Der Bankensektor ist nach einhelliger Auffassung der zuständigen europäischen und nationalen Aufsichtsbehörden stabil. Insbesondere halten die Institute deutlich mehr Eigenkapital vor und verfügen über eine bessere Liquiditätsausstattung als vor Beginn der Finanzkrise im Jahr 2008. Das ist auch eine Folge der Regulierung, die als Reaktion auf die Finanzkrise stattgefunden hat. Diese Maßnahmen waren richtig, denn wir brauchen starke Banken, wenn wir die Transformation und Innovation finanzieren wollen. Im Gegensatz zu den USA müssen beispielsweise alle Banken – unabhängig von ihrer Größe – verbindliche Liquiditätsanforderungen erfüllen. Auch die Zinsänderungsrisiken werden in der Europäischen Union von den Aufsichtsbehörden engmaschig überwacht. Aber natürlich müssen die Europäische Bankenaufsicht, die BaFin und die Deutsche Bundesbank die Lage im Finanzsektor weiterhin sehr genau im Blick behalten.
Sind neue Gesetzesvorhaben aus dem BMF für diesen Bereich zu erwarten?
Wir sehen unsere Banken natürlich auch im Wettbewerb mit anderen Finanzsektoren, insbesondere in den USA und in Asien.
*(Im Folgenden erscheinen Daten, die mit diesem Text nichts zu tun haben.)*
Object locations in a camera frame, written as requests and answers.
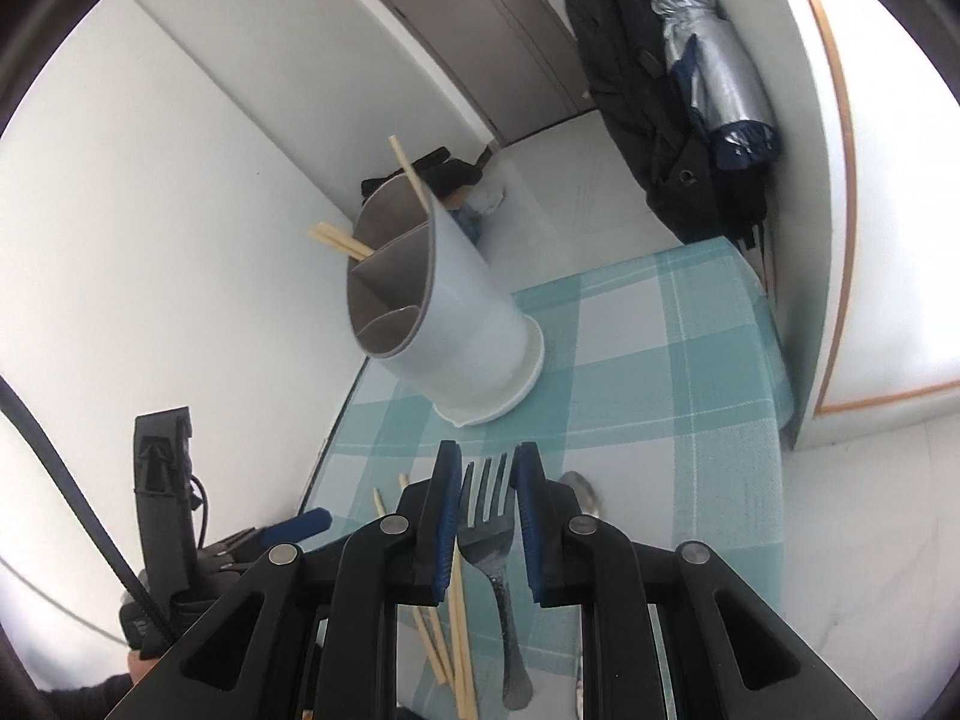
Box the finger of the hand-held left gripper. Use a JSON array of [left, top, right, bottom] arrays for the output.
[[199, 529, 260, 567], [255, 508, 333, 545]]

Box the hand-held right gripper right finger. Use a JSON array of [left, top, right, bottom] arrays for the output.
[[514, 441, 882, 720]]

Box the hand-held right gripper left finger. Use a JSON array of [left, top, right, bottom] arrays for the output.
[[105, 441, 462, 720]]

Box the metal fork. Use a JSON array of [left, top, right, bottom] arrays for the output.
[[457, 452, 533, 711]]

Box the metal spoon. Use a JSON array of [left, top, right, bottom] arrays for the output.
[[559, 471, 601, 522]]

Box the pile of wooden chopsticks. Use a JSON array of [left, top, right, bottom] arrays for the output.
[[373, 472, 481, 720]]

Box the white utensil holder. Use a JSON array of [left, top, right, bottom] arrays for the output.
[[346, 178, 545, 425]]

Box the wooden chopstick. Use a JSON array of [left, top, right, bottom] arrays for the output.
[[388, 136, 430, 209], [308, 232, 368, 260], [318, 223, 374, 254]]

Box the person's left forearm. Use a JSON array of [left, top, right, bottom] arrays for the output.
[[34, 649, 162, 720]]

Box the white plastic bag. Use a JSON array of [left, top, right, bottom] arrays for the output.
[[469, 172, 512, 215]]

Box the black bag on floor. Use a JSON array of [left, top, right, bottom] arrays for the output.
[[361, 150, 488, 200]]

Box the black hanging backpack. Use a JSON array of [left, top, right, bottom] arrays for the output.
[[561, 0, 766, 245]]

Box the white panel with wooden trim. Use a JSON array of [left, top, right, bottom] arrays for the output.
[[780, 0, 960, 451]]

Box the silver folded umbrella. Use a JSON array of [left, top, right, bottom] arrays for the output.
[[643, 0, 781, 170]]

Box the grey door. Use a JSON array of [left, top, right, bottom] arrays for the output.
[[334, 0, 590, 147]]

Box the black cable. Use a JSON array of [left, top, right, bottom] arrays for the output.
[[0, 373, 173, 650]]

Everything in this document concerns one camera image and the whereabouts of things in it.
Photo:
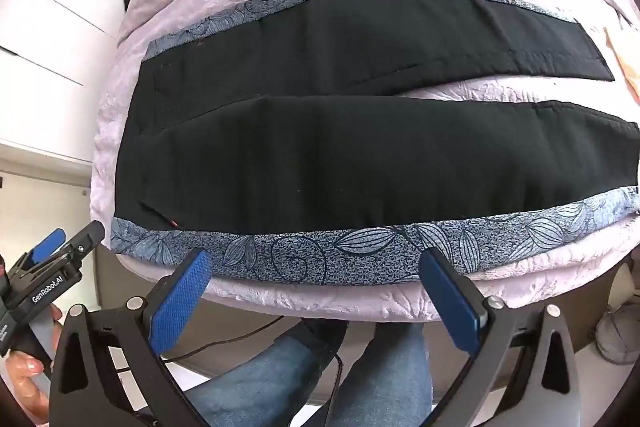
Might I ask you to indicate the person's leg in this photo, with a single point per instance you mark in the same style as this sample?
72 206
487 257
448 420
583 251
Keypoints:
250 387
390 372

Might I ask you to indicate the person's left leg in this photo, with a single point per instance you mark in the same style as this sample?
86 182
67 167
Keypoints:
250 387

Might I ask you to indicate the person's left hand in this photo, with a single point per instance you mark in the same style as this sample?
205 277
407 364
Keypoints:
27 377

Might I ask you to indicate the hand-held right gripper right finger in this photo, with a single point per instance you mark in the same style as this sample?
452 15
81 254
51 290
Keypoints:
452 307

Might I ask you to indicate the person's right leg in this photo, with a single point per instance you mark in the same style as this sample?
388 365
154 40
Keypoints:
390 372

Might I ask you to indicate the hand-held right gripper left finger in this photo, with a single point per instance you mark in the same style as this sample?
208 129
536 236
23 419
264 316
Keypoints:
181 302

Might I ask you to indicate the white wardrobe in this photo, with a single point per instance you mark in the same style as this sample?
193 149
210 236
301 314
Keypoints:
50 32

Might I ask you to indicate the brown bed base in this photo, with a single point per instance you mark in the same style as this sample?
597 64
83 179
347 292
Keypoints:
240 322

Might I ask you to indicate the black pants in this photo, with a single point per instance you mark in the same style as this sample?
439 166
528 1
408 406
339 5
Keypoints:
350 157

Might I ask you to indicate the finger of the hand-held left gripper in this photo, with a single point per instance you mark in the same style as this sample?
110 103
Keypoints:
87 237
47 244

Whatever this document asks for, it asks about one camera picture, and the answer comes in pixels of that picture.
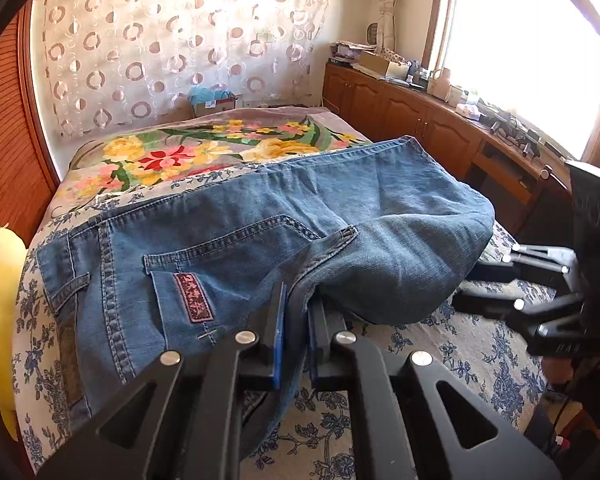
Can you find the wooden slatted wardrobe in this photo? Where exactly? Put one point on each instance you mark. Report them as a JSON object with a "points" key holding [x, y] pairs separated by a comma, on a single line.
{"points": [[10, 135]]}

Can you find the wooden side cabinet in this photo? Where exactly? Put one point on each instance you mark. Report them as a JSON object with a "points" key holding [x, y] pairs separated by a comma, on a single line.
{"points": [[405, 115]]}

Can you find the colourful flower blanket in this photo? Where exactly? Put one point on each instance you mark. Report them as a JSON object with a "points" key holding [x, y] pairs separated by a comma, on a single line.
{"points": [[180, 150]]}

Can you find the black devices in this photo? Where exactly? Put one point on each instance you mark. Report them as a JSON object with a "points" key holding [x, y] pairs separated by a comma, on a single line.
{"points": [[510, 130]]}

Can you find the stack of papers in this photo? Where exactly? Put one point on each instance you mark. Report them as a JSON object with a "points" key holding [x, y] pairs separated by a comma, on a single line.
{"points": [[350, 51]]}

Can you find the bundled window curtain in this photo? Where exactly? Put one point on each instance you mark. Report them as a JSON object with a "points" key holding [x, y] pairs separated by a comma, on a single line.
{"points": [[390, 5]]}

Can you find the open cardboard box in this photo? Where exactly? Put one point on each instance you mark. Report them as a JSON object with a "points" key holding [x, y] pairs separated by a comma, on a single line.
{"points": [[380, 66]]}

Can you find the blue floral bed sheet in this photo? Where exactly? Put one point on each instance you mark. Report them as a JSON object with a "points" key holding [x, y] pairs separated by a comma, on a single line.
{"points": [[455, 360]]}

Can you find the window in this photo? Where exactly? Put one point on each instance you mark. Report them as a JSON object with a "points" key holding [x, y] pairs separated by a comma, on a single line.
{"points": [[520, 50]]}

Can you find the yellow plush toy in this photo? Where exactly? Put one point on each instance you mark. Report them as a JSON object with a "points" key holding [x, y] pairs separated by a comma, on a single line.
{"points": [[0, 310]]}

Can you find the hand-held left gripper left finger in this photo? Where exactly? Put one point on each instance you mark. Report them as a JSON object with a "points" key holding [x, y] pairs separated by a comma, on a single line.
{"points": [[279, 340]]}

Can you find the sheer circle-pattern curtain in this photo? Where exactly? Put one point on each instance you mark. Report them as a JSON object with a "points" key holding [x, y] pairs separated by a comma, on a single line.
{"points": [[155, 35]]}

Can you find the dark blue bottle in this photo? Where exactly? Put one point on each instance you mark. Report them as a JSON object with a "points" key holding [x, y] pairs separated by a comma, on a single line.
{"points": [[416, 72]]}

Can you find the light blue bag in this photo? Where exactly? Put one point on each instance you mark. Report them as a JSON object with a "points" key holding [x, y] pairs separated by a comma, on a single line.
{"points": [[207, 94]]}

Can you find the small cardboard box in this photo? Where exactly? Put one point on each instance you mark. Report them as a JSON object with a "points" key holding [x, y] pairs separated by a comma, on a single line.
{"points": [[215, 109]]}

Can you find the blue denim pants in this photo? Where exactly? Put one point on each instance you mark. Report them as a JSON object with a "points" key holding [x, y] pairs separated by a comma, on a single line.
{"points": [[230, 210]]}

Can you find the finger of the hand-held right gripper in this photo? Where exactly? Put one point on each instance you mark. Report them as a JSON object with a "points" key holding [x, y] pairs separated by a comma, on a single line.
{"points": [[485, 302], [540, 262]]}

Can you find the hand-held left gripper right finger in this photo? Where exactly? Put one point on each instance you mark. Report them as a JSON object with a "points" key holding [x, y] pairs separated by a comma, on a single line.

Wir als Europäerinnen und Europäer haben insgesamt das Interesse, dass Investitionen nach Europa kommen, um die grüne Transformation zu finanzieren. Deswegen ist auch der Bereich Sustainable Finance ein wichtiger Teilbereich hier in der Finanzmarktabteilung. So ist der Sustainable Finance-Beirat bei uns angesiedelt. Dort diskutieren wir regelmäßig darüber, wie wir Deutschland zu einem führenden Standort für Sustainable Finance ausbauen können, damit wir auch bei diesem Aspekt attraktiv genug sind für das Kapital, das benötigt wird, um die Transformation zu finanzieren.
Aber auch in anderen Bereichen brauchen wir starke Banken, insbesondere bei der Finanzierung von KMU. Das ist auch der Grund, warum wir uns auf europäischer Ebene dafür eingesetzt haben, dass das jetzt aktuelle Bankenpaket, welches auf europäischer Ebene zwischen Europäischen Parlament und dem Rat im sogenannten Trilog verhandelt wird, die Finanzierung der Realwirtschaft sicherstellt. Wir setzen uns für investitionsfreundliche Rahmenbedingungen ein; das gilt insbesondere für Unternehmen ohne externes Rating, die es hierzulande viel häufiger gibt als beispielsweise in den USA, und auch für die KMU.
Außerdem achten wir darauf, dass wir die Proportionalität stärken und uns immer wieder überlegen, in welchen Teilbereichen Verbesserungen möglich sind. Darüber hinaus analysieren wir – in enger Abstimmung mit der Bankenaufsicht auf internationaler Ebene – welche Schlussfolgerungen aus den aktuellen Entwicklungen zu ziehen sind.